Detection of Deepfake Environmental Audio
Hafsa Ouajdi, Oussama Hadder, Modan Tailleur, Mathieu Lagrange, Laurie M. Heller
TL;DR
This work addresses the understudied problem of detecting deepfake environmental audio by proposing a CLAP-based detector evaluated on the DCASE 2023 Foley dataset. It leverages pre-trained audio embeddings (CLAP, VGGish, PANNs) fed through a lightweight MLP to perform binary classification, achieving an average detection accuracy of about 98% across 44 synthesizers, with CLAP-based embeddings outperforming VGGish by roughly 10%. The study also includes a human listening test that reveals perceptual cues and limitations of both machines and generators, suggesting directions for improvement in future synthesis systems.
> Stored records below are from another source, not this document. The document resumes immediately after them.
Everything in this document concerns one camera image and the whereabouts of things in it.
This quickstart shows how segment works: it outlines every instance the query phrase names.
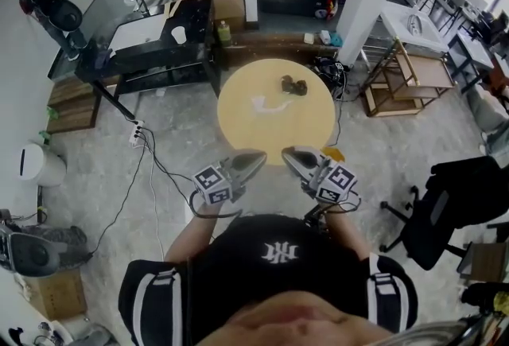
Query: white cup
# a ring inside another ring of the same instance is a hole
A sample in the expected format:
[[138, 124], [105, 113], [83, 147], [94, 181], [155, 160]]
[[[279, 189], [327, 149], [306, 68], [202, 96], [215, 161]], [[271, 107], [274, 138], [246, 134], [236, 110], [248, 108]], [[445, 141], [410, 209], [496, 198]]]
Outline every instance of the white cup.
[[175, 38], [175, 41], [177, 41], [177, 43], [180, 45], [187, 41], [187, 38], [185, 37], [184, 26], [177, 26], [176, 28], [173, 28], [172, 35]]

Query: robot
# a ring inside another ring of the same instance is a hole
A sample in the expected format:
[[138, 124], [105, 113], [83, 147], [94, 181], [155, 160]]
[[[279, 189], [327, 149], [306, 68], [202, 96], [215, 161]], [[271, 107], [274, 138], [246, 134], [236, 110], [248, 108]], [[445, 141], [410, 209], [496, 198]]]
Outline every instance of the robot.
[[[357, 183], [356, 175], [344, 165], [308, 146], [285, 148], [282, 158], [289, 170], [301, 179], [302, 190], [313, 199], [353, 207], [346, 212], [359, 207], [360, 197], [352, 190]], [[232, 158], [203, 168], [192, 180], [206, 204], [220, 204], [227, 200], [235, 203], [246, 192], [246, 183], [265, 162], [263, 151], [241, 150]]]

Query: power strip
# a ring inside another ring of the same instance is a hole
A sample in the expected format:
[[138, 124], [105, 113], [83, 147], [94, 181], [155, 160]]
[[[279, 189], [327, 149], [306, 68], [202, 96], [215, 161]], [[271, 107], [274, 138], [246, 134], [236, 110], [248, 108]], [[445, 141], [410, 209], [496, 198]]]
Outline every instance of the power strip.
[[142, 127], [144, 125], [145, 125], [144, 121], [141, 121], [141, 120], [134, 121], [133, 130], [130, 132], [130, 137], [129, 137], [129, 143], [133, 148], [136, 146], [143, 145], [142, 143], [140, 143], [140, 141], [142, 141], [142, 140], [140, 140], [139, 135], [142, 132]]

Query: black bag
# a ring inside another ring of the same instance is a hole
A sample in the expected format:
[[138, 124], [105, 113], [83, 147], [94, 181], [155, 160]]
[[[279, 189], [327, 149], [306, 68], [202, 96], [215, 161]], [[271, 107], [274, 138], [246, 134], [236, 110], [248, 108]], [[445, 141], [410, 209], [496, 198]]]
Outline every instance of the black bag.
[[83, 14], [75, 4], [69, 0], [31, 0], [44, 14], [51, 24], [60, 30], [72, 32], [78, 29], [83, 20]]

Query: yellow table top
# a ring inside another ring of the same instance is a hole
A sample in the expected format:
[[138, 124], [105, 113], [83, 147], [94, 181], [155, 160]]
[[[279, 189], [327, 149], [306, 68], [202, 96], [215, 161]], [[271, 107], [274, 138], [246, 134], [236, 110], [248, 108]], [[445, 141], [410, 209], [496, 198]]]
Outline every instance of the yellow table top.
[[[281, 78], [305, 80], [308, 94], [282, 92]], [[226, 82], [217, 106], [220, 127], [236, 150], [267, 153], [267, 164], [283, 165], [288, 146], [321, 149], [328, 141], [336, 111], [325, 84], [306, 67], [283, 59], [264, 59], [243, 66]]]
The findings indicate that practical and accurate detection of fake environmental sounds is feasible today, with implications for authentication and safety in real-world audio workflows.
Abstract
With the ever-rising quality of deep generative models, it is increasingly important to be able to discern whether the audio data at hand have been recorded or synthesized. Although the detection of fake speech signals has been studied extensively, this is not the case for the detection of fake environmental audio. We propose a simple and efficient pipeline for detecting fake environmental sounds based on the CLAP audio embedding. We evaluate this detector using audio data from the 2023 DCASE challenge task on Foley sound synthesis. Our experiments show that fake sounds generated by 44 state-of-the-art synthesizers can be detected on average with 98% accuracy. We show that using an audio embedding learned on environmental audio is beneficial over a standard VGGish one as it provides a 10% increase in detection performance. Informal listening to Incorrect Negative examples demonstrates audible features of fake sounds missed by the detector such as distortion and implausible background noise.